» EXERCISE INSTRUCTIONS:
From the first line to the last, set down the material exactly and drop every picture.

*** DATASET SECTION ***

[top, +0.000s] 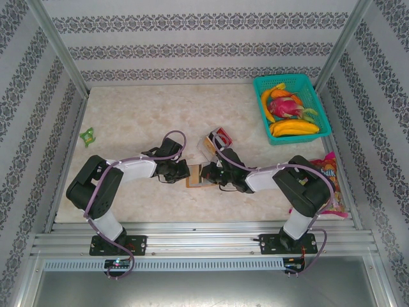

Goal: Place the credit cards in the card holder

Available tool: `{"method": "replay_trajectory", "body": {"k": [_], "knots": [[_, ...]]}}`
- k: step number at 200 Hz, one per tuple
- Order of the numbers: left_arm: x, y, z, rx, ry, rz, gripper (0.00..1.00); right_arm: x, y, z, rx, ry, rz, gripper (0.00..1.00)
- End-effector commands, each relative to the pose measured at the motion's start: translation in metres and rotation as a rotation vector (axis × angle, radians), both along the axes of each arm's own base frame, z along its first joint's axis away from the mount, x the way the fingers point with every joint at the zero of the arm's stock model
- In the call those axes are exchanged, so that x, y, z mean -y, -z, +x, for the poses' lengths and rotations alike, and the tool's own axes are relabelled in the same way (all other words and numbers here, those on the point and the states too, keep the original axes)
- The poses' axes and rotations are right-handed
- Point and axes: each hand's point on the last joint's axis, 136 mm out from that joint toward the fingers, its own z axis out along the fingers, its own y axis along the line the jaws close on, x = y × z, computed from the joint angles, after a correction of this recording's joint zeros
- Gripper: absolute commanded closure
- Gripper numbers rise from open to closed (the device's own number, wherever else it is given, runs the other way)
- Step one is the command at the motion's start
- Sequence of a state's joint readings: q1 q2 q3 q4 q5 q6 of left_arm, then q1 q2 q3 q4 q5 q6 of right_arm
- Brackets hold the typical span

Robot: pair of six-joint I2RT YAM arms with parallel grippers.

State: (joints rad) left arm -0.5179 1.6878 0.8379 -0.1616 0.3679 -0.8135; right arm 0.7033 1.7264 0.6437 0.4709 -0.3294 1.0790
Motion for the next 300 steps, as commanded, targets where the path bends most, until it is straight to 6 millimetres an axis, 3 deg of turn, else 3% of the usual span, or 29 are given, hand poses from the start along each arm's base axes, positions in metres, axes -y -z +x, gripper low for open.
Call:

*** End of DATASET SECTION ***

» EXPECTED ANSWER:
[top, +0.000s] 

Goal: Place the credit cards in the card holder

Available tool: `{"method": "replay_trajectory", "body": {"k": [_], "knots": [[_, ...]]}}`
- k: step number at 200 Hz, one per tuple
- Order of the numbers: left_arm: x, y, z, rx, ry, rz, gripper (0.00..1.00); right_arm: x, y, z, rx, ry, rz, gripper (0.00..1.00)
- End-effector commands, each relative to the pose measured at the motion's start: translation in metres and rotation as a rotation vector (axis × angle, radians), both along the axes of each arm's own base frame, z along its first joint's axis away from the mount, x the way the fingers point with every joint at the zero of the arm's stock model
- In the call those axes are exchanged, so that x, y, z mean -y, -z, +x, for the poses' lengths and rotations alike, and the tool's own axes are relabelled in the same way (all other words and numbers here, those on the point and the states too, keep the original axes)
- The poses' axes and rotations are right-handed
- Point and axes: each hand's point on the last joint's axis, 136 mm out from that joint toward the fingers, its own z axis out along the fingers, its own y axis along the line the jaws close on, x = y × z, computed from the joint angles, after a correction of this recording's joint zeros
- Gripper: absolute commanded closure
- Gripper numbers rise from open to closed (the device's own number, wherever else it is given, runs the other way)
- Step one is the command at the motion's start
- Sequence of a state's joint readings: q1 q2 q3 q4 q5 q6 of left_arm, then q1 q2 q3 q4 q5 q6 of right_arm
- Brackets hold the typical span

Robot: pair of six-joint I2RT YAM arms with parallel grippers.

State: (joints rad) left arm -0.5179 1.6878 0.8379 -0.1616 0.3679 -0.8135; right arm 0.7033 1.7264 0.6437 0.4709 -0.3294 1.0790
Motion for the next 300 steps, as commanded, targets where the path bends most, until it is straight to 6 millimetres an axis, 3 deg of turn, else 3% of the usual span, or 29 are given, hand poses from the start along each arm's base axes, positions in metres, axes -y -z +x, gripper low for open.
Call:

Nothing further remains to be added to the answer.